Marc Ambinder > Will Obama's Actions Match His Words?
Nick Gillespie > Obama's Vision Deficit
Jonathan Chait > He's Not Going To Get Much
- Comment (6)
- · Quote
- · UnfollowFollow (1)



Comments :
Re: The Big Depression: Reflections on Obama's Spill Speech
I don't know, James. When you've lost MSNBC, you're in big trouble:
Keith Olbermann: "It was a great speech if you were on another planet for the last 57 days."
Chris Matthews: "I don't sense executive command."
The beginning of the end?
Re: The Big Depression: Reflections on Obama's Spill Speech
Rob Long: I don't know, James. When you've lost MSNBC, you're in big trouble:
Keith Olbermann: "It was a great speech if you were on another planet for the last 57 days."
Chris Matthews: "I don't sense executive command."
The beginning of the end? · Jun 16 at 5:33am
Could be, though it's hard for me to relish the thought of another presidency on fumes. It strikes me that if this president had behaved differently for the past 57 days, this speech wouldn't be so frustrating to Olbermann, Matthews, et. al. Then again, if the president had behaved differently, this speech would be different...or maybe nonexistent! The rousing callback I forgot to append to my reflections above is that the speech was good enough...but Obama isn't.
May '10
Re: The Big Depression: Reflections on Obama's Spill Speech
This crew seems to believe that the tools of the presidency are mere buttons to be pushed, levers to be pulled, knobs to be, um, fiddled with. "This calls for an Oval Office address!" they say. Problem solved. Huzzah! The grand speaking tour in favor of Obamacare followed the same dispiriting pattern. Not a lot of thought seems to be put into the content or direction of the speech. The mere giving of an Oval Office address is thought sufficient.

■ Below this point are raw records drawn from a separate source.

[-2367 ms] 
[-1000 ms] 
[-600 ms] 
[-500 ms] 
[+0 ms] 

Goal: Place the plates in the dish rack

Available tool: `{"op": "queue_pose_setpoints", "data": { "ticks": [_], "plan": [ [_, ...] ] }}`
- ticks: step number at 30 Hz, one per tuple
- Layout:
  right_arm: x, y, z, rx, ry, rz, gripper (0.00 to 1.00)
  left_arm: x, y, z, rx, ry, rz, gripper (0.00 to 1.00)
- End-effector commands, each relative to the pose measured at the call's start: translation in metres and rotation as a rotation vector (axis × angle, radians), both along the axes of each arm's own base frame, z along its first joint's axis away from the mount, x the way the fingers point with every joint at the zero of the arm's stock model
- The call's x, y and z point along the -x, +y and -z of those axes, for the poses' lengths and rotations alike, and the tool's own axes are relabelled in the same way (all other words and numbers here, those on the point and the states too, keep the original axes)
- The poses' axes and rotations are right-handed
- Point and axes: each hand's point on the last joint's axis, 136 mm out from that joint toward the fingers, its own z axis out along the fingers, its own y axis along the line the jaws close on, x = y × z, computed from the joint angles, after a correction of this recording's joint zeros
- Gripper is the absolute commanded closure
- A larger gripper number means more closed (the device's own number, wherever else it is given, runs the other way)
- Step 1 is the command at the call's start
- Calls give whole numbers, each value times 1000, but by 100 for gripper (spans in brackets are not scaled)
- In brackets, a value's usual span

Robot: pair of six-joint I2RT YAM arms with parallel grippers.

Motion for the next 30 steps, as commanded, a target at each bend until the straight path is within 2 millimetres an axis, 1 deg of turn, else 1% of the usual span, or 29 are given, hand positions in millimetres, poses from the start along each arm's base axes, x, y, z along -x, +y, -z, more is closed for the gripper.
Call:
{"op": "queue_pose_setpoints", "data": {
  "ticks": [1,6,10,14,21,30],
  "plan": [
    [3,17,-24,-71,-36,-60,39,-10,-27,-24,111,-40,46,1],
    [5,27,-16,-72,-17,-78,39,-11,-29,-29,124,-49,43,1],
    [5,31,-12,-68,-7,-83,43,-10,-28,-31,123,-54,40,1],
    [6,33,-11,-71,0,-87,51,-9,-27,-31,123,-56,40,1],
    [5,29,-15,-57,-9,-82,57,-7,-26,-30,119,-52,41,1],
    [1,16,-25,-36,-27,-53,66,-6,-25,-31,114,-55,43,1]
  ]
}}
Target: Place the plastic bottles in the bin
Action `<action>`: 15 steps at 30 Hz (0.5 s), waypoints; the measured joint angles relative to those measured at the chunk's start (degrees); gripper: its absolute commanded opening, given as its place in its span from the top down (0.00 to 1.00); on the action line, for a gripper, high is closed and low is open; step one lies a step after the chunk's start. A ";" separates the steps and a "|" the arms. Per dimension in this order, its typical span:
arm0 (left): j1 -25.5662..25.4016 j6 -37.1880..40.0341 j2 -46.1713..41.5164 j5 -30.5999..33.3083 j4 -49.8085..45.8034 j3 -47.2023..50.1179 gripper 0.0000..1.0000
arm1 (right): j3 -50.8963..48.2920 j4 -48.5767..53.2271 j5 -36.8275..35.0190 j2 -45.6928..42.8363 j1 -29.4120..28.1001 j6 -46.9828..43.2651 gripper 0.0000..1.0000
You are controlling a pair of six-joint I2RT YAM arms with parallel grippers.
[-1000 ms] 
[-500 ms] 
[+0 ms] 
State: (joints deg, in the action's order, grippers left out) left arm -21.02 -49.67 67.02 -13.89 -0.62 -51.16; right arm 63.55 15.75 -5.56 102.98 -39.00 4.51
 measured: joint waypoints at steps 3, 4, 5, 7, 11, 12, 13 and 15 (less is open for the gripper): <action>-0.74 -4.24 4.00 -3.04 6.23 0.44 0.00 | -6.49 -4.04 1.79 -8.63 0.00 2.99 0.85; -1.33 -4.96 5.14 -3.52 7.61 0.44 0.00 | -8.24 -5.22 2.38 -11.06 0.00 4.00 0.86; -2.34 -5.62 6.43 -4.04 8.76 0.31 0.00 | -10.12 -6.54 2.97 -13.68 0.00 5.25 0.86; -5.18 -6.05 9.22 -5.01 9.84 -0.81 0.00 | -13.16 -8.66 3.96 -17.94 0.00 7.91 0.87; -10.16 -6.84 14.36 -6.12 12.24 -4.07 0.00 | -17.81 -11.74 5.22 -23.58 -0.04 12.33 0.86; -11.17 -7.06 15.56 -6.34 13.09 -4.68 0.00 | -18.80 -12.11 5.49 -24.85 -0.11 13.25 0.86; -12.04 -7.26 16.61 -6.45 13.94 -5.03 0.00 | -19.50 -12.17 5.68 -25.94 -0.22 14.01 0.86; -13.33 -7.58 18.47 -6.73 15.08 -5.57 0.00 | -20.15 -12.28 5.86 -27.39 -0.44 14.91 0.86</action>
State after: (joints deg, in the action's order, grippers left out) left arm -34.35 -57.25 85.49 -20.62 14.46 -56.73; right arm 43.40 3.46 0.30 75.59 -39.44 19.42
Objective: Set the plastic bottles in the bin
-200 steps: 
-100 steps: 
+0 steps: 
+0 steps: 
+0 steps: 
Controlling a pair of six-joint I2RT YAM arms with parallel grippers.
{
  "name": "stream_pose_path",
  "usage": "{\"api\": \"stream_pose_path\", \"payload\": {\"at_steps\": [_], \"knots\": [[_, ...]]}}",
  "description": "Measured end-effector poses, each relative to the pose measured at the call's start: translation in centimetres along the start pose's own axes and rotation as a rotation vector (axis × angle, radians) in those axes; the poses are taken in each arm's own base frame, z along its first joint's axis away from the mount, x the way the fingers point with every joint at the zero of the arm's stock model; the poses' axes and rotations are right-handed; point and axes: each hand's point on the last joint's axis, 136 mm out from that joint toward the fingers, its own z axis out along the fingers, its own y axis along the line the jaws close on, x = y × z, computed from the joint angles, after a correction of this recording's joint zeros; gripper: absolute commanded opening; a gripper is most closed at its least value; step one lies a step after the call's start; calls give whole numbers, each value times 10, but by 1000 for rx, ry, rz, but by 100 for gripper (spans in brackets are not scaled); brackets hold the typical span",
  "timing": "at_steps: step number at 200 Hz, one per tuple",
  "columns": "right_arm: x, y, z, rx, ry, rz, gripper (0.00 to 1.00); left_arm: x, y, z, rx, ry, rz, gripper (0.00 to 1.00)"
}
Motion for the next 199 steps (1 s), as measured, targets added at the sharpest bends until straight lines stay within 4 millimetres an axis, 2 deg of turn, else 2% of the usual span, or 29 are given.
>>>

"Presidentin's hard," said SNL's Dubya. Obama's vague rehash of campaign speeches about global warming (remember that issue? sort of nostalgic, with a retro vibe), hand-waving about how we don't know what it is or what it will look like, doesn't inspire confidence, and is perhaps not the best use of the presidential toolbox.
When "in over his head" becomes such a cliche even I'm looking for more original material, something's badly wrong.
May '10
Re: The Big Depression: Reflections on Obama's Spill Speech
I continue to feel like the criticism of Obama on the spill is misplaced. It really amounts to a big oily Rorschach where everyone's underlying frustrations about his presidency play themselves out. But substitute your favorite hero -- what could they really do or say differently? I guess a Dennis Kucinich could whine more about Global Warming and a Mitch Daniels could tell us that it's not always government's job to make us whole every time something bad happens, but in either case the oil video would still play and sad oily birds would dominate local news and shrimpers would be SOL. I guess James' point is that a more inspiring president would make the situation less depressing. True that.
Jun '10
Re: The Big Depression: Reflections on Obama's Spill Speech
Obama is clearly staggering against the ropes. Where is the conservative leadership that will deliver the knockout punch? A. Fossil fuels do not cause global warming. B. We have an abundance of oil in the tar sands. It becomes viable when gas at the pump hits $4 a gallon. Obama flat out lied when he said we control only 2% of the world's known oil reserves. Will someone finally put on the gloves and knock our featherweight president out of the ring! Must we endure more WWF?